This process of “perfecting” the tales can clearly be followed in the book, as Zipes always provides the 1812/15 and the 1857 versions of each Grimm tale included. When it comes to tales from other sources, his linguistic competence stands him in good stead. Not only does he himself translate tales from a variety of German sources, but also tales in French and Italian. In other cases, he had to rely on existing translations. Where the rich Scandinavian, East European, Greek, and Iberian traditions are concerned, he had to rely on existing German or English translations. He regularly uses the same German translators for Greek tales (Hahn and Schmidt) and Sicilian tales (Gonzenbach), and English translators for Scandinavian (Thorpe), Russian (Magnus), Roman and Florentine (Busk), and Portuguese (Monteiro) tales.
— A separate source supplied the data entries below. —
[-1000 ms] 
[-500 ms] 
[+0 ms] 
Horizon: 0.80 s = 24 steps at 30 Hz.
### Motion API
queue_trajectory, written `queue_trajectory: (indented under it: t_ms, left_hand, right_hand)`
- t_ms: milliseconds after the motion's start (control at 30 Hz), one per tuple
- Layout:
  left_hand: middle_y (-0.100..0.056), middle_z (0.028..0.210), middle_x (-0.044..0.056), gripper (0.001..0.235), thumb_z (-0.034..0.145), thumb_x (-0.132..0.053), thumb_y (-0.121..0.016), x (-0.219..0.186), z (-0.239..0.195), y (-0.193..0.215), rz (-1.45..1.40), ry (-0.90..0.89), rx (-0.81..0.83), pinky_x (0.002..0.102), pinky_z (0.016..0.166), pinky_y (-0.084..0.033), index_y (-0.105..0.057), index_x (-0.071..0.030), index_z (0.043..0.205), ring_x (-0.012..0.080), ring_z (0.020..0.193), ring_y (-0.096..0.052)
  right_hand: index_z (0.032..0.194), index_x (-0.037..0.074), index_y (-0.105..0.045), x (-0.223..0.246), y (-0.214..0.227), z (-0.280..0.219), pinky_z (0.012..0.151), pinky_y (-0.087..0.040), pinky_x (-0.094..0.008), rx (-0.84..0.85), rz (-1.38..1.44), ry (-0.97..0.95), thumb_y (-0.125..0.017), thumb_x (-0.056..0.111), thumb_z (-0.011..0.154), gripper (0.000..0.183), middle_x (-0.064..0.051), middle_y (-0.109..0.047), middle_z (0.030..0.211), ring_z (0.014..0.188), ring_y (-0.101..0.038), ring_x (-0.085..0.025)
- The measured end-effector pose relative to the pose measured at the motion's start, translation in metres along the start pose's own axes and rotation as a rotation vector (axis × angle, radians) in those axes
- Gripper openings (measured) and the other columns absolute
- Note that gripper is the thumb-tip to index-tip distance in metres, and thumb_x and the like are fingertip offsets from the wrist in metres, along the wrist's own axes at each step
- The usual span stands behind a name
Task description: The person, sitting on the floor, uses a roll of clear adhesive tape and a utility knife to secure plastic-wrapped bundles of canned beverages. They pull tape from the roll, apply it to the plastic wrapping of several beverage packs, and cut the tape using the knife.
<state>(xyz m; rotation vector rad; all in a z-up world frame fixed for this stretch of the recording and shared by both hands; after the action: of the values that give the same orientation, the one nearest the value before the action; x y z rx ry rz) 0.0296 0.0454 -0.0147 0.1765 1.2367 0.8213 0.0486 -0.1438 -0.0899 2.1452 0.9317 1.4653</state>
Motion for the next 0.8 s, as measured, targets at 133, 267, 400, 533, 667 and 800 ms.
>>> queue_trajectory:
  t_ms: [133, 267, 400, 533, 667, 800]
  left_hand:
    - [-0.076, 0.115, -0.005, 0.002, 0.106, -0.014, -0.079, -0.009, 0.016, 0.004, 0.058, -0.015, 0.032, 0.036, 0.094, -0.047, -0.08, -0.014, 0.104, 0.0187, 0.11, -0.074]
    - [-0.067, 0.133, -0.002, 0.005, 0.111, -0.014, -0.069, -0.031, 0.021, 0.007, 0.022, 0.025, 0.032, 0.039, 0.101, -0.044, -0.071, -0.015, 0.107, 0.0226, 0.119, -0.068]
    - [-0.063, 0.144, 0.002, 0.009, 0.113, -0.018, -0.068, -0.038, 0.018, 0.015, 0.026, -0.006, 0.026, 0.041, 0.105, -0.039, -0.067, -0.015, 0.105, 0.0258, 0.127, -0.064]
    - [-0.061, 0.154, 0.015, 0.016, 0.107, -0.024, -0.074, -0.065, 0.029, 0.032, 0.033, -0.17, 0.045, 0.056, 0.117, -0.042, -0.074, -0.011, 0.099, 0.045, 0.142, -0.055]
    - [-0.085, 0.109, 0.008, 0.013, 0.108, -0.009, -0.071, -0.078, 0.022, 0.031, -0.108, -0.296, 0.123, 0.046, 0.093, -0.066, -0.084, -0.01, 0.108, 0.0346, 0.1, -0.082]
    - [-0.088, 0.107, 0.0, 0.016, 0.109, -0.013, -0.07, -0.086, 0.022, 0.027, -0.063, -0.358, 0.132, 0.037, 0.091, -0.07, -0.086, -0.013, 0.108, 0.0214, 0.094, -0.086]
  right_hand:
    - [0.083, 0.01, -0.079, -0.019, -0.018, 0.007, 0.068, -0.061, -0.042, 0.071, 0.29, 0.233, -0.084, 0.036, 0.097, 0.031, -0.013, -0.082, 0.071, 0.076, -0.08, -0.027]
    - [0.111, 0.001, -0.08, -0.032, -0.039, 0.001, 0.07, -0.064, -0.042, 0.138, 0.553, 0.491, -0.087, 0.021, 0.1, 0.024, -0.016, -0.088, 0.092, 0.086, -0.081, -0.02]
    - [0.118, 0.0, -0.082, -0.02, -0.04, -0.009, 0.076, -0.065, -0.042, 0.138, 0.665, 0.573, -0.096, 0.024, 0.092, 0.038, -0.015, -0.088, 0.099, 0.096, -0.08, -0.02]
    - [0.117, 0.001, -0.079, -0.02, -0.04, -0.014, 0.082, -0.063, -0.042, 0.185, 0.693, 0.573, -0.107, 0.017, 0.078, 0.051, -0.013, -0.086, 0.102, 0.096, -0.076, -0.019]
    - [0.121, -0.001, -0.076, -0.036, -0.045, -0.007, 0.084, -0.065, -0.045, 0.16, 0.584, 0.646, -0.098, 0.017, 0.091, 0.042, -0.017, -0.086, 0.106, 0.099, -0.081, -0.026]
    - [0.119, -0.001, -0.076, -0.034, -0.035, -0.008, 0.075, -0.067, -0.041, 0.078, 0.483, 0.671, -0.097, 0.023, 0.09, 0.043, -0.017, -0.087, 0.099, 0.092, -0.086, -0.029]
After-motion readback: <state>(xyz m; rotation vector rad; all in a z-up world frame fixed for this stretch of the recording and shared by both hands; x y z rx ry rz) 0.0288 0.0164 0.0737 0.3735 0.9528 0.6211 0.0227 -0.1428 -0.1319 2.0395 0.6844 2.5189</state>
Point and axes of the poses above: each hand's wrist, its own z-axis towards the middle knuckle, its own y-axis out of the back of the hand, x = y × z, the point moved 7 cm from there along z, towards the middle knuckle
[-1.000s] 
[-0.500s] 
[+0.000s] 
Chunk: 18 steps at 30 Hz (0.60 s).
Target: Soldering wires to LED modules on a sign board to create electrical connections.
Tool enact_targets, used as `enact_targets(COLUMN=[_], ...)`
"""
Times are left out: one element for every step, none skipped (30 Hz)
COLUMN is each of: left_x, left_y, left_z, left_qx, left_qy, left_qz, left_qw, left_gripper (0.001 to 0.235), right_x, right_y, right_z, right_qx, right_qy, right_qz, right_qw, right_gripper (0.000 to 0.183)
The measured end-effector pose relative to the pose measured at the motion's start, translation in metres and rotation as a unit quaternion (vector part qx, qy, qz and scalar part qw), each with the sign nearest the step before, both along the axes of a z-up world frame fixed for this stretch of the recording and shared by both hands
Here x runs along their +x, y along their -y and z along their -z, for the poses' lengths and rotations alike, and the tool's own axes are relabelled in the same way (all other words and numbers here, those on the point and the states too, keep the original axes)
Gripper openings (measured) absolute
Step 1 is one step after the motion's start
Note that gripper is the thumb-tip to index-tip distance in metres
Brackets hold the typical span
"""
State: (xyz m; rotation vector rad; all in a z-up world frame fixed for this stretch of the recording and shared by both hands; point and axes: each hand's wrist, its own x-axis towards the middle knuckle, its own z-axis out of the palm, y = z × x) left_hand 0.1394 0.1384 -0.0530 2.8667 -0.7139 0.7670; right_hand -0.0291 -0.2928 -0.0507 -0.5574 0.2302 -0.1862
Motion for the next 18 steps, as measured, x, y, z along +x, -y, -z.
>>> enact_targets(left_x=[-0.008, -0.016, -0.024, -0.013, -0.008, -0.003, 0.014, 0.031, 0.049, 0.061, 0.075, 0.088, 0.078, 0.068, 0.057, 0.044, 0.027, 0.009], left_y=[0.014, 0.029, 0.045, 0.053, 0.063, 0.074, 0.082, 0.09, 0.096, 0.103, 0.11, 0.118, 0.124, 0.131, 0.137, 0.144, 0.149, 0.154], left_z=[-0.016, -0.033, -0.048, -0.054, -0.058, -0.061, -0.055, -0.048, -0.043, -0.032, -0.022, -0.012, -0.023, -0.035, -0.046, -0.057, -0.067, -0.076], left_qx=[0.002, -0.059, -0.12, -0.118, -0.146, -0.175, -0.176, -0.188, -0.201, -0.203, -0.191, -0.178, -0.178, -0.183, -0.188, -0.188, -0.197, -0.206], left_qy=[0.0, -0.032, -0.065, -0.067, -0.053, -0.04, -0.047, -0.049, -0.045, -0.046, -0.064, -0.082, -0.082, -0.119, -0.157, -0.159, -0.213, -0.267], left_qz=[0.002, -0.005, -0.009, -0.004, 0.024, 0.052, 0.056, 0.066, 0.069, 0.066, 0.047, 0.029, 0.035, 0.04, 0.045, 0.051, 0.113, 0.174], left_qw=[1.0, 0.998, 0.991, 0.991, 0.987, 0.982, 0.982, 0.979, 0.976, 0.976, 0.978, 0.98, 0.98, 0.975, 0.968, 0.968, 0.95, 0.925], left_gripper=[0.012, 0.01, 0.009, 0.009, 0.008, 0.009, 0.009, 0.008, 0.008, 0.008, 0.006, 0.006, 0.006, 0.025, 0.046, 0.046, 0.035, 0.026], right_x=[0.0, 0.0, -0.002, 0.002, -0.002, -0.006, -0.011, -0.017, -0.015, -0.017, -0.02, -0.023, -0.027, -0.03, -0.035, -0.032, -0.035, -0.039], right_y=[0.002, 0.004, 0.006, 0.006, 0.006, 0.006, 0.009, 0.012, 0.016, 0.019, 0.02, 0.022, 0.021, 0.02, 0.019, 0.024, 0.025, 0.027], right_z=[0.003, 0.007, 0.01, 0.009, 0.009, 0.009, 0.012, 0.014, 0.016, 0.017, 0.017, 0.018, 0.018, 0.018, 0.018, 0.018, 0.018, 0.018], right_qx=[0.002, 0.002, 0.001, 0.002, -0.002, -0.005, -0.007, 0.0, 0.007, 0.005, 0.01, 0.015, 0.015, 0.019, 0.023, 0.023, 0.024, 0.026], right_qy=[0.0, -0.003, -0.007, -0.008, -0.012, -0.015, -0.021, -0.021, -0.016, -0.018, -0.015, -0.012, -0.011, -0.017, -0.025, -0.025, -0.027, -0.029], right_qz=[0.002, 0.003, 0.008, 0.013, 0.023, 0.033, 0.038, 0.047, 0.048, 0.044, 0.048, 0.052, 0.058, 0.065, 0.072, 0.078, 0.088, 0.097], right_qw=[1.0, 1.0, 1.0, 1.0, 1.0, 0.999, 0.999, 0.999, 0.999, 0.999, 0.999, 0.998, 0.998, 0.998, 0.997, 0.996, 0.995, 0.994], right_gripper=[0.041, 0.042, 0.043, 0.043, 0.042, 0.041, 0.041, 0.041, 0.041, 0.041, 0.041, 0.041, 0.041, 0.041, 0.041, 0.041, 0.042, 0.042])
Each of the eighteen sections which provide the bulk of the book is concerned with tales around a particular theme, starting with Brotherly Love and ending with Bloodthirsty Husbands and Serial Killers, followed by the numbers they have in The Types of International Folktales in H.-J. Uther’s 3rd edition of 2004. One type covers the tales in twelve sections, two types in four, and three types in two. Each section is preceded by a whole-page black-and-white illustration produced by students in a Cambridge School of Art class on illustrating children’s books, in no way childishly pretty and with a certain homogeneity despite their different creators. After the Grimm texts, the tales are printed chronologically, according to their date of publication. There is no space here to describe the composition of each section and to discuss details; I will have to limit myself to indicating what themes they cover.

It is reasonable to combine, in Brotherly Love, both Type 300 “The dragon slayer” and Type 303 “The twins or blood brothers,” because there is considerable overlap. In both types the protagonist usually saves a princess from being given over to a dragon, is often almost replaced as her future husband by a usurper, and is saved by his brother, whom the princess and the court believe to be him, or by animal companions, while the usurper is defeated when the hero can produce the dragon’s tongues. It is also, as the editor says, one of the oldest and most widely spread of fairytales, with ancestors as far back as ancient Mesopotamia. What we get here, apart from five Grimm texts, are seven European tales with widely varying constituents. Three are basically of the Dragon-slayer type, one each from Sweden, NW France (Lorraine), and Italy; in the latter case, they are three brothers, and none of them gets the princess and half the kingdom. Four are of the Two Brothers Type, one each from an unidentified Slavonic source, Austria, Brittany, and Sicily, the latter from Laura Gonzenbach’s classic collection of 1870.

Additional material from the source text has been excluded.